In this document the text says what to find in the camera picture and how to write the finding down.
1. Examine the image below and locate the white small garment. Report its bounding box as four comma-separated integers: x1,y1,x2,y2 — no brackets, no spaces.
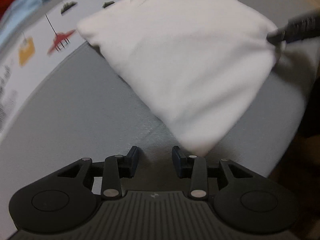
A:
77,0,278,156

* * *

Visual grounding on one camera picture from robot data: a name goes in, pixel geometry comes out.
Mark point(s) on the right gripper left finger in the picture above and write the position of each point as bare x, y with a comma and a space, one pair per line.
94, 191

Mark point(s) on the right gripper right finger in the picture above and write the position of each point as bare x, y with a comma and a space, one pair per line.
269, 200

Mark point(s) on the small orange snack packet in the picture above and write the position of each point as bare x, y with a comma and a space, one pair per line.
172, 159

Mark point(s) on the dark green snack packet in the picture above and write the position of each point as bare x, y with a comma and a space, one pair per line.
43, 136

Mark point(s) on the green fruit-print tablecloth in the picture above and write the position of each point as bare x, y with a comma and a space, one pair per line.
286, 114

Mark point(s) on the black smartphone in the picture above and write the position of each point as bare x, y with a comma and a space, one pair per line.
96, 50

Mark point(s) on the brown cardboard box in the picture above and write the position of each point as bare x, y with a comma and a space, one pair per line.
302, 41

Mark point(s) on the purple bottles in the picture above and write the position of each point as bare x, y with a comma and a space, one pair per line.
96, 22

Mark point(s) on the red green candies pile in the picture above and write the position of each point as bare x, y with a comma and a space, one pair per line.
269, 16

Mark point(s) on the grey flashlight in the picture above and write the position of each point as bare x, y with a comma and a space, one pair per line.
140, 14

» **Work to be completed**:
Copy out each line from the preceding entries that mentions the word "camera".

» **Result below**:
In this document the text says what to find in the camera picture and how to write the finding down.
Visual grounding on one camera picture from robot data: a name goes in, pixel geometry comes out.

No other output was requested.